Дверь открыла дочка в майке с изображением летучей мыши. Неглупая вроде бы девица в последнее время заинтересовалась готами и хоть в крайности не бросалась, но книжицы по некромантии почитывала.
– Борю кормили? – с порога спросил Петр.
По дороге он собирался купить коту корм, но забыл, а нормальную человеческую еду зверь есть отказывался.
Роскошный котище Боря, словно поняв слова хозяина, нарисовался в прихожей и благодарно потерся тяжелой рыжей тушей о его ноги.
– Настя, кто пришел? – выглянула из своей комнаты Анна Антоновна. В проеме двери были видны махровый халат, стоптанный шлепанец и металлическая черная трость.
– Это я, мама! – не очень радостно сказал Авдеев.
– Ты не заболел, сынок?
– Мам, почему у тебя вечно – заболел? Устал. – Петр прошел на кухню. – У нас есть поесть?
– Я еще не готовила! – Стелла с вызовом откинула назад длинные светлые волосы, которые совсем ей не шли.
Авдеев много раз просил жену сделать короткую стрижку, но всегда получал отказ. Стелла распахнула пеструю от магнитиков дверцу холодильника так, что стоявшие с внутренней стороны бутылки громко звякнули.
– А отчего же ты не готовила? Час назад звонила – знала, что я еду.
– Я тоже работаю и тоже устаю!
– И после этого ты спрашиваешь, почему я хочу с тобой развестись, – уколол жену в больное место Авдеев.
– Может, если бы ты меньше таскался по молодым бабам, я бы находила для тебя больше времени. – В голосе жены послышались слезы. – Прости, Петечка, котик, прости.
– Когда я не таскался, ты за четырнадцать лет ни разу – ни разу! – не встала утром завтрак мне приготовить! Я не говорю про что-то замысловатое, но бутерброды сделать можно было? Яичницу пожарить!
– Ей ведь тоже надо отдыхать! – невинным тоном подлила масла в огонь Анна Антоновна.
– Три женщины в доме – я хожу голодный, – буркнул Авдеев, решивший не поддаваться на провокацию. – Ладно, давай не будем выяснять отношения при маме и при Насте. И при Боре.
Боря оказался наиболее понятливым – коротко мяукнув, прошествовал за дверь. Настя продолжала сидеть: утвердилась локтями на массивной, из искусственного камня, столешнице и хмуро глядела исподлобья.

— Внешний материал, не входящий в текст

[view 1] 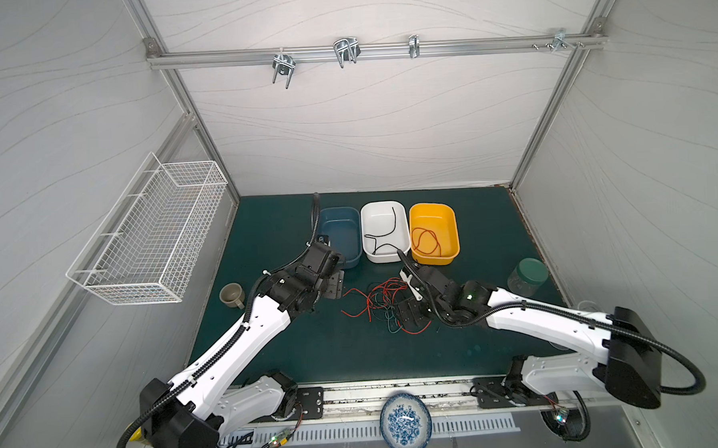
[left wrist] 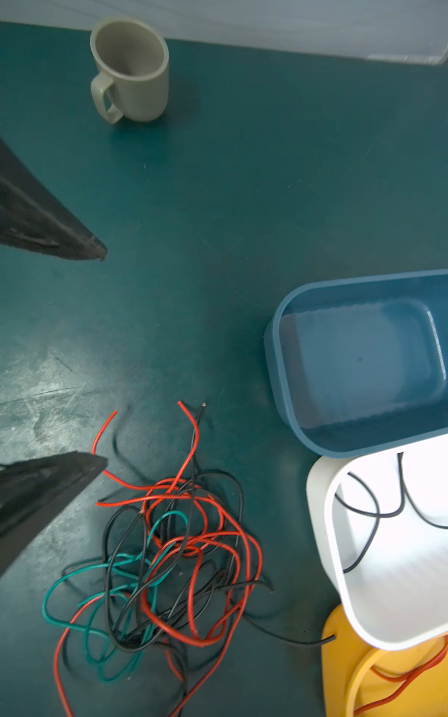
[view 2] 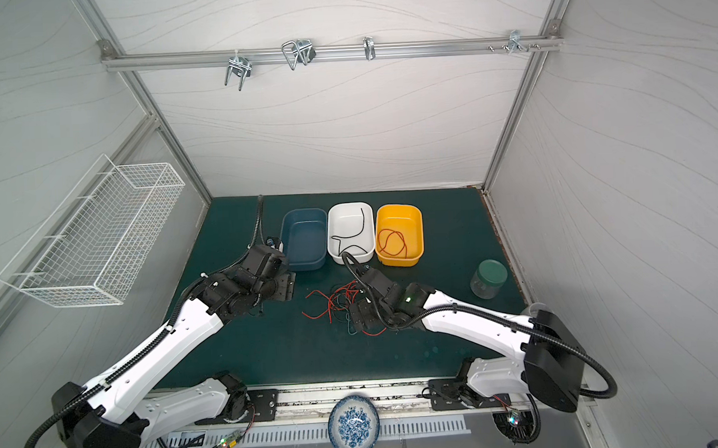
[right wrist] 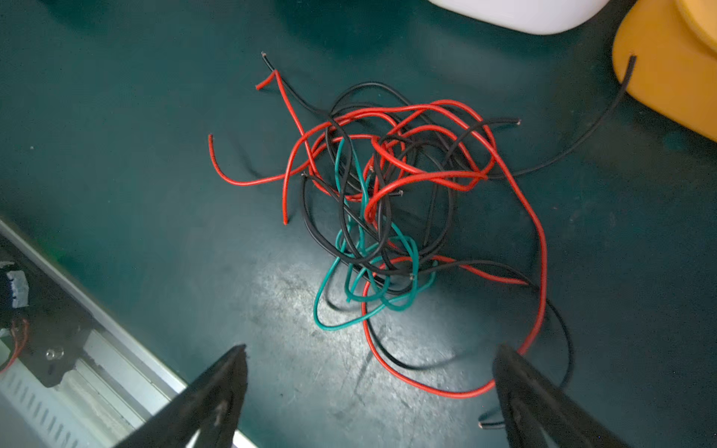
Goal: Untangle the cables
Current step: 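Move both grippers down onto the remaining cable pile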
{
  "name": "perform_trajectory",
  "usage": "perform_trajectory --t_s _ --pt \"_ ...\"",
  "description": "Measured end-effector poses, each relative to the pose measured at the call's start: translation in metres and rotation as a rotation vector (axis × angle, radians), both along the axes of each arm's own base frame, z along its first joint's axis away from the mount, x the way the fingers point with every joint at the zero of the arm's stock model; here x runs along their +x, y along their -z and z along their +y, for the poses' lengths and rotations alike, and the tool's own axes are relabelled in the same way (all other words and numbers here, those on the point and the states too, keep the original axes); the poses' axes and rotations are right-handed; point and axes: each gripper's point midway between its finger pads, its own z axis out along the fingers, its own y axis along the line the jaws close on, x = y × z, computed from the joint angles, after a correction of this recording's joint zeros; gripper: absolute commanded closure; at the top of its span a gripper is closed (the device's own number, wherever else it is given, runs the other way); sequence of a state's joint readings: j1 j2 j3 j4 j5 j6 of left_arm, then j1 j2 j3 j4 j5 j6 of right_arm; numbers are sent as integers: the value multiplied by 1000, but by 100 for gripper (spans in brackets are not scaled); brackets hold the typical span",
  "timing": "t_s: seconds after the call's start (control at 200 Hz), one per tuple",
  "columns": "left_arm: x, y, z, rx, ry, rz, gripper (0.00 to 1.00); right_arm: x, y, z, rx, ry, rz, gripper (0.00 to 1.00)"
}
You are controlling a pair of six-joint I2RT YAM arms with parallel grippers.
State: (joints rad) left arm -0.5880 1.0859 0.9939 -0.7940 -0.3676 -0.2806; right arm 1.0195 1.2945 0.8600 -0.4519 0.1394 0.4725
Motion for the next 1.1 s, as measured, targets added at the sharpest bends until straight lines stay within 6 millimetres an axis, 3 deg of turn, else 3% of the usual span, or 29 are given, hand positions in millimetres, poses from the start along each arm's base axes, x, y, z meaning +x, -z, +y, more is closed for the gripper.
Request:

– Концерт там хороший идет, – попыталась разрядить обстановку мама. – Филипп такой красивый! Все свои старые песни поет. И Алка пришла. – Анна Антоновна многозначительно понизила голос. – С Макси-и-имом.
– Мама! – вспылил Петр. – Пожалуйста! Давай больше никогда не будем говорить про Алку, Филиппа и Максима! Я сто раз просил – ты как будто назло делаешь.
Анна Антоновна поджала губы:
– Я, знаешь, сынок, пятьдесят три года проработала в центральной библиотеке, была заведующей, и никто не считал меня дурой. Только родной сын… – Голос пожилой женщины завибрировал, на стол упали крупные слезинки.